On Wed, Apr 10, 2013 at 12:48 AM, Michael Sokolov <msokolov@safaribooksonline.com> wrote: On 4/9/13 5:20 PM, Simon St.Laurent wrote: On 4/9/13 5:16 PM, Toby Considine wrote: Sorry
Might be interesting as a straw man. I only
became aware of this piece of work at its tail end (years after any attempt at
standardization was abandoned, I think), when I guided some agonized engineers
through an implementation of a soap service in perl that was supposed to
provide services to a Microsoft .NET consumer: these two software packages used
completely antagonistic approaches, as far as I could tell. The
"standards" were worse than useless; they should have been called web
services inoperability.
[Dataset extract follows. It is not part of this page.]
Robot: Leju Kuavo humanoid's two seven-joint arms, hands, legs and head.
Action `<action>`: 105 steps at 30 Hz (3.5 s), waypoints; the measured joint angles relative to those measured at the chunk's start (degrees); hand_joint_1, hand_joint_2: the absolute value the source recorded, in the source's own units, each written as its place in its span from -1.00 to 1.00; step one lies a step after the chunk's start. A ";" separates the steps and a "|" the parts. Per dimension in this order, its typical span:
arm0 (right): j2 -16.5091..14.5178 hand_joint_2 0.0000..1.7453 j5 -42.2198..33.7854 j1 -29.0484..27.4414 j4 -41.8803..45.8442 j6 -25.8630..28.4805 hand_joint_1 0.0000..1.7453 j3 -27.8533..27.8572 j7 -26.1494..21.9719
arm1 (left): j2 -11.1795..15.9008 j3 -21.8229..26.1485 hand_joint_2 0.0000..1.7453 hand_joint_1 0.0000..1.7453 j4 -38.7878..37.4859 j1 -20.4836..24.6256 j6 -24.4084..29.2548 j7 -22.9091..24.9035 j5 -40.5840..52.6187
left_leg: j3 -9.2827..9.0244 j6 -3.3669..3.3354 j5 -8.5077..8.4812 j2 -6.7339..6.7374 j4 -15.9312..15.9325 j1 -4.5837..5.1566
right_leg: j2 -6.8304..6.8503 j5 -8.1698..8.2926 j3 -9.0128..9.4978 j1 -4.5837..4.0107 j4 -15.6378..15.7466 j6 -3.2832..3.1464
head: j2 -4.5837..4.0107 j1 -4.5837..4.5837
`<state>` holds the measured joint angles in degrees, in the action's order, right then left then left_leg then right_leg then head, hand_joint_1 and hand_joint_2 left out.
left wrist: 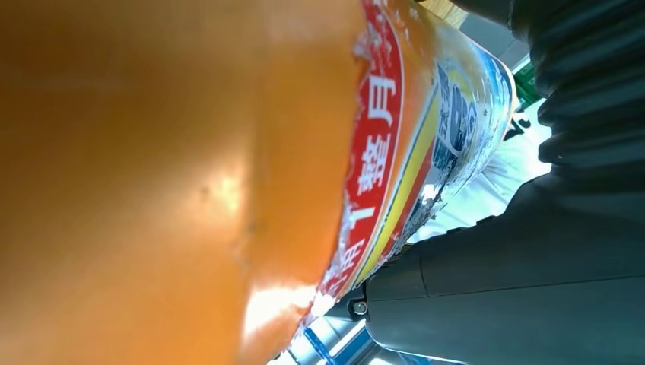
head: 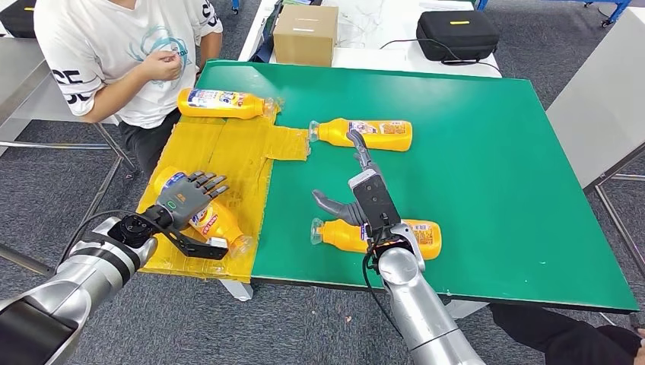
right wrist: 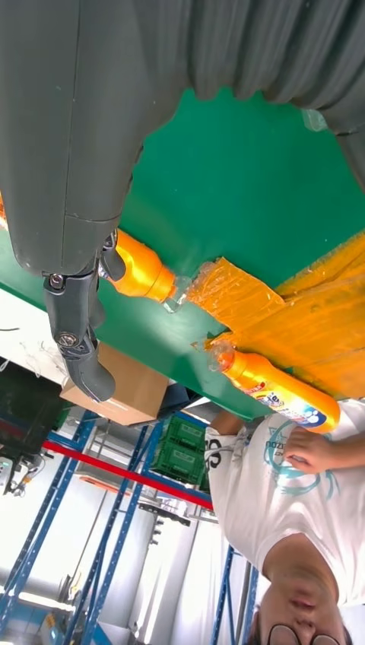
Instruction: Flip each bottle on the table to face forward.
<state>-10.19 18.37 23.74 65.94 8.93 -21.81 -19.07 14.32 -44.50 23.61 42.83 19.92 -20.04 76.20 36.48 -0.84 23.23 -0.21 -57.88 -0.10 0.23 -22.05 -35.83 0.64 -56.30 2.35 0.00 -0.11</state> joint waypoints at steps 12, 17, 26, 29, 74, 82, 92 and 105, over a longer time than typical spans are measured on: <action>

There are at least two, maybe three completely
different interpretations of the SOAP vocabulary based on fundamentally different
conceptions of how to deliver web services, all masquerading under the same
heading of WS-I. There are layers of incomprehensible service endpoint
babbledygook that makes reading the actual markup nearly impossible: it might
as well be a binary format for all the benefit one gets from XML in this arena.
The current situation is that the only rational way to use SOAP is to use two
endpoints from the same provider, and never ever to look under the covers at
the XML that is being generated for you. At least that's how it seemed to
me as an infrequent user - I don't claim to be an expert. This particular
piece of software is the tar baby of our organization - touch it at your peril.